◆ Records for this task ◆
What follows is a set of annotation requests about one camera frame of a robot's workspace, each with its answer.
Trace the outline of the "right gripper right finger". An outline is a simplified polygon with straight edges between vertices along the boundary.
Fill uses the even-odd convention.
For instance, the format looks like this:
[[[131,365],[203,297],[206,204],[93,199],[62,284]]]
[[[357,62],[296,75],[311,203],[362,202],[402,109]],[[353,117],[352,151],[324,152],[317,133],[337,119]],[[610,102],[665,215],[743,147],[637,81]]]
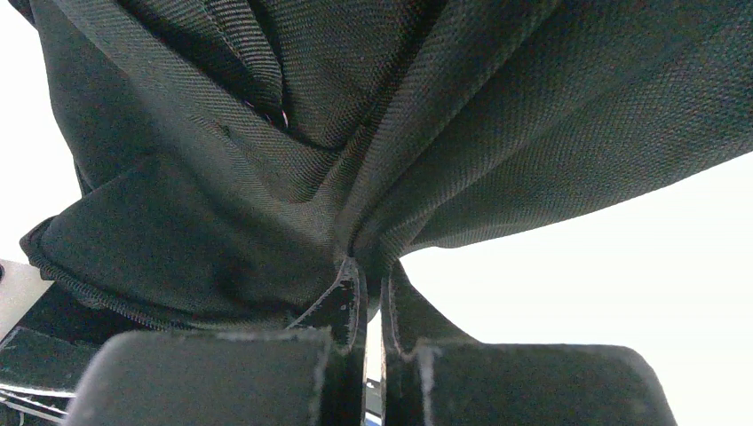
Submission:
[[[387,425],[673,425],[646,360],[603,344],[482,343],[396,264],[381,279]]]

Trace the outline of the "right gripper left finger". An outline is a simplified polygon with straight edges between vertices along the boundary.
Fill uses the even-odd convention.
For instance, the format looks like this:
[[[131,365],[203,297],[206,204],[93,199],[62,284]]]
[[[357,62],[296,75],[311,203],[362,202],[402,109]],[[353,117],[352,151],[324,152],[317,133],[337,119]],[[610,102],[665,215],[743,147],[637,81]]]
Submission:
[[[361,425],[368,292],[351,258],[278,331],[129,332],[93,357],[68,425]]]

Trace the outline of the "black student backpack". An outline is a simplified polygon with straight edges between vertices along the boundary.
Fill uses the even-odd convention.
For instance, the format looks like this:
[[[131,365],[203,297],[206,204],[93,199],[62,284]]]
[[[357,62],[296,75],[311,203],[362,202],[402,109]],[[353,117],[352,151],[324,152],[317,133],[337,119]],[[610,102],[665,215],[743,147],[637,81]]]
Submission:
[[[22,241],[154,328],[526,232],[752,149],[749,1],[17,1],[82,198]]]

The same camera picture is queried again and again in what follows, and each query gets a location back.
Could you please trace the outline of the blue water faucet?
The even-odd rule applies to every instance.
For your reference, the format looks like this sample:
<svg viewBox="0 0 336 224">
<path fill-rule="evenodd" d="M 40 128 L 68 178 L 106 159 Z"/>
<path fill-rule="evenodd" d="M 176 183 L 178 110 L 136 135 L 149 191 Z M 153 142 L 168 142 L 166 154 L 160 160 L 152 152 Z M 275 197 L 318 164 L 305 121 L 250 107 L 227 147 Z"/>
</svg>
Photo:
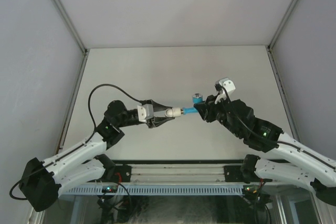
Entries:
<svg viewBox="0 0 336 224">
<path fill-rule="evenodd" d="M 182 114 L 187 115 L 187 114 L 193 114 L 193 113 L 198 113 L 198 111 L 194 108 L 195 104 L 203 102 L 203 95 L 200 93 L 195 93 L 192 95 L 192 105 L 186 108 L 182 108 Z"/>
</svg>

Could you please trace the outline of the white pipe elbow fitting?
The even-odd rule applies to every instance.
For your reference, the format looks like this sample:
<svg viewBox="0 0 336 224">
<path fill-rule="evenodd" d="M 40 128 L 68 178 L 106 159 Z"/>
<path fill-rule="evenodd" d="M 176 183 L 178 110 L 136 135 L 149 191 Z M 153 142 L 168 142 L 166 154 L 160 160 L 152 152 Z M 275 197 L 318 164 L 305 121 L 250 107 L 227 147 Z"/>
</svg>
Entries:
<svg viewBox="0 0 336 224">
<path fill-rule="evenodd" d="M 177 118 L 183 115 L 183 109 L 181 108 L 168 108 L 165 110 L 165 116 L 167 118 Z"/>
</svg>

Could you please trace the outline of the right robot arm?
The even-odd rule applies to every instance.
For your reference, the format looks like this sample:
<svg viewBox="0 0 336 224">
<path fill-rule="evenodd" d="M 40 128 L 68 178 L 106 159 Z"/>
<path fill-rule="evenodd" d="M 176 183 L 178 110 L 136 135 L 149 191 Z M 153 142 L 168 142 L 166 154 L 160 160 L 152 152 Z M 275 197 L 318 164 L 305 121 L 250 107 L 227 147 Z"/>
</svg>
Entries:
<svg viewBox="0 0 336 224">
<path fill-rule="evenodd" d="M 286 164 L 247 155 L 241 167 L 242 178 L 279 180 L 304 188 L 322 202 L 335 205 L 335 160 L 301 144 L 282 128 L 255 117 L 254 111 L 241 100 L 221 99 L 210 95 L 194 104 L 203 121 L 218 121 L 249 148 L 269 153 Z"/>
</svg>

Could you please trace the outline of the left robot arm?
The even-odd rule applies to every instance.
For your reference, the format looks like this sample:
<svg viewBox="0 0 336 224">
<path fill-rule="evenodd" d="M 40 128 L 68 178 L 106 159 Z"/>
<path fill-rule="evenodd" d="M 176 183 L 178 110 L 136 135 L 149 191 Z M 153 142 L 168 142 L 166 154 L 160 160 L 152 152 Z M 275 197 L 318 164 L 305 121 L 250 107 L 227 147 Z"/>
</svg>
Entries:
<svg viewBox="0 0 336 224">
<path fill-rule="evenodd" d="M 104 154 L 123 137 L 122 127 L 146 124 L 158 127 L 172 120 L 173 108 L 145 100 L 128 110 L 120 100 L 112 101 L 102 122 L 86 139 L 60 154 L 27 162 L 17 186 L 36 212 L 44 211 L 66 191 L 91 180 L 113 180 L 113 163 Z"/>
</svg>

◆ What you have to do ◆
This exercise needs every line of the listing that contains the word "Could".

◆ Written response ◆
Could you please trace the outline of the blue water faucet?
Could you please trace the outline of the white pipe elbow fitting?
Could you please trace the outline of the right robot arm?
Could you please trace the outline of the left robot arm?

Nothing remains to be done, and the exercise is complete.